A seguito dello sblocco dei licenziamenti dal 1° luglio scorso per la maggior parte dei settori dell’industria, sono arrivate le prime notifiche di espulsione dei lavoratori. Uno degli aspetti più eclatanti è che alcune di queste notifiche di licenziamento sono state emesse tramite un messaggio inviato al lavoratore sul comune social WhatsApp. Un esempio ne sono proprio due fatti di cronaca che testimoniano come i dipendenti in questione si siano visti arrivare un messaggio su WhatsApp con scritto che da una certa data in poi sarebbero stati licenziati. Si tratta degli episodi avvenuti all’interno della Logistic Time di Bologna e allo stabilimento Gkn di Campi Bisenzio (Firenze).

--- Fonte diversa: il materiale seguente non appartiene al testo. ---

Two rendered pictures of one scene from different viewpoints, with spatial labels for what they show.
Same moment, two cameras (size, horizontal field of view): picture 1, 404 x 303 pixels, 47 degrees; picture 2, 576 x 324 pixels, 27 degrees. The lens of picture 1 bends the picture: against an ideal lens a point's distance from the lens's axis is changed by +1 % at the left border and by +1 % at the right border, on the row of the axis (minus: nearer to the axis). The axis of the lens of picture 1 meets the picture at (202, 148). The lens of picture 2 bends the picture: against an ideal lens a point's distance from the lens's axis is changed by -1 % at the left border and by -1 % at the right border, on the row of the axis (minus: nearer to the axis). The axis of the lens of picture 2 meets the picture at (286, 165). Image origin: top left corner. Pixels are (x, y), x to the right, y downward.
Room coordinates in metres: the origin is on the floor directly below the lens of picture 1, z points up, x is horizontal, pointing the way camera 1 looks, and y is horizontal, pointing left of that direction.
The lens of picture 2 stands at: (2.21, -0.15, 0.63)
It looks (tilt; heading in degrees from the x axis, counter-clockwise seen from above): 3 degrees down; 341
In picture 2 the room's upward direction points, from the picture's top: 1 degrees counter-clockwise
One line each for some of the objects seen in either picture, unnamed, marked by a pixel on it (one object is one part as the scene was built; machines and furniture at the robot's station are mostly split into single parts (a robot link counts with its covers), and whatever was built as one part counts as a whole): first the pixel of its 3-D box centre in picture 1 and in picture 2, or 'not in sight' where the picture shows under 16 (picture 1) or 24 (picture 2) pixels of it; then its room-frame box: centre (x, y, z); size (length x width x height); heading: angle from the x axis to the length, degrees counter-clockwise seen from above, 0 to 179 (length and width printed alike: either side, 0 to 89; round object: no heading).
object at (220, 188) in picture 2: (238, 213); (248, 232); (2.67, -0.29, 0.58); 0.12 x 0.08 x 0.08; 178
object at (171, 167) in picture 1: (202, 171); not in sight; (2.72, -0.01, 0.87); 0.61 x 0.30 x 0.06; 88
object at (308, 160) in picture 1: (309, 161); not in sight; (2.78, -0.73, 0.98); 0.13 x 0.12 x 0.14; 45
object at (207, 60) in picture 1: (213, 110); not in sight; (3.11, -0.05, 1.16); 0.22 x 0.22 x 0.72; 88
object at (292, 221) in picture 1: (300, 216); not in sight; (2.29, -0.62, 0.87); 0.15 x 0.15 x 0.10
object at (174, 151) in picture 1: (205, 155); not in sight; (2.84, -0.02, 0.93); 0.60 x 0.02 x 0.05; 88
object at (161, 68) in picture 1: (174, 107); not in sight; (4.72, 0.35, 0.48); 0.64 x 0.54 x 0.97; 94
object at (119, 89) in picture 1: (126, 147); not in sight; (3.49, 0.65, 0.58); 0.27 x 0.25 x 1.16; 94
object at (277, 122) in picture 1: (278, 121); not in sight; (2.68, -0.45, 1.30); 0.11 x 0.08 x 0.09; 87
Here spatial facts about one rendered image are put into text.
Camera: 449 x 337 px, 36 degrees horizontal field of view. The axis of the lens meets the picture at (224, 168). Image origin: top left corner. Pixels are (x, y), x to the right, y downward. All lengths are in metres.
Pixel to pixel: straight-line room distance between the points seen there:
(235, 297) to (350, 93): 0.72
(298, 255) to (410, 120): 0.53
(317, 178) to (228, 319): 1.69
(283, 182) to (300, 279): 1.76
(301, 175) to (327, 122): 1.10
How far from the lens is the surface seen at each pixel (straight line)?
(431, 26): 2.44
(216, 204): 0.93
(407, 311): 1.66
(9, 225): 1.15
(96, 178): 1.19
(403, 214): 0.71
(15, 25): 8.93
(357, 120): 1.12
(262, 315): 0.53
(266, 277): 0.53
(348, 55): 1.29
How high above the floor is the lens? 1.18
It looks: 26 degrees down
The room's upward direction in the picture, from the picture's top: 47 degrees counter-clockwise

A questo punto la domanda sorge spontanea: si può licenziare un lavoratore via WhatsApp? E’ legittimo?

Per rispondere a questa domanda prendiamo a riferimento quanto scrive il noto portale specializzato in diritto La legge per tutti.

Innanzitutto è importante precisare – come si legge anche sul sito – che in via generale “il licenziamento deve essere per forza scritto. Il licenziamento orale è inesistente, è cioè come se non fosse mai avvenuto. Con la conseguenza che il dipendente licenziato verbalmente deve essere reintegrato sul posto di lavoro”, nel caso in cui lo stesso faccia ricorso giudiziario si intende.

Essendo che il licenziamento è valido solo se in forma scritta, in molti casi viene utilizzata la raccomandata a.r proprio perché così il datore di lavoro ha la certezza, e in caso di ricorso può dimostrare, che il dipendente ha effettivamente ricevuto e compreso la missiva.

Fatte queste premesse dunque, secondo quanto evidenza anche il sito La legge per tutti, si può “ritenere valido il licenziamento via WhatsApp a patto, anche in questo caso, che alla forma scritta si accompagni la prova del ricevimento della lettura”. Prova che non può essere data dalle spunte blu, ma da qualcosa di più che potrebbe proprio essere la lettera con cui si contesta la scelta del datore dal momento che se un lavoratore impugna il licenziamento è perché ha ricevuto e compreso la notifica.

Da un punto di vista più giudiziario, degno di nota è il fatto che “questo orientamento è stato già sposato da alcuni giudici secondo cui la legge impone solo che il recesso dell’azienda dal contratto di lavoro sia comunicato per iscritto. Non rileva dunque il supporto cui il datore di lavoro affida la comunicazione per il dipendente”.

Sembrerebbe dunque che, per quanto poco etico e umano possa sembrare, licenziare un lavoratore su WhatsApp sia possibile.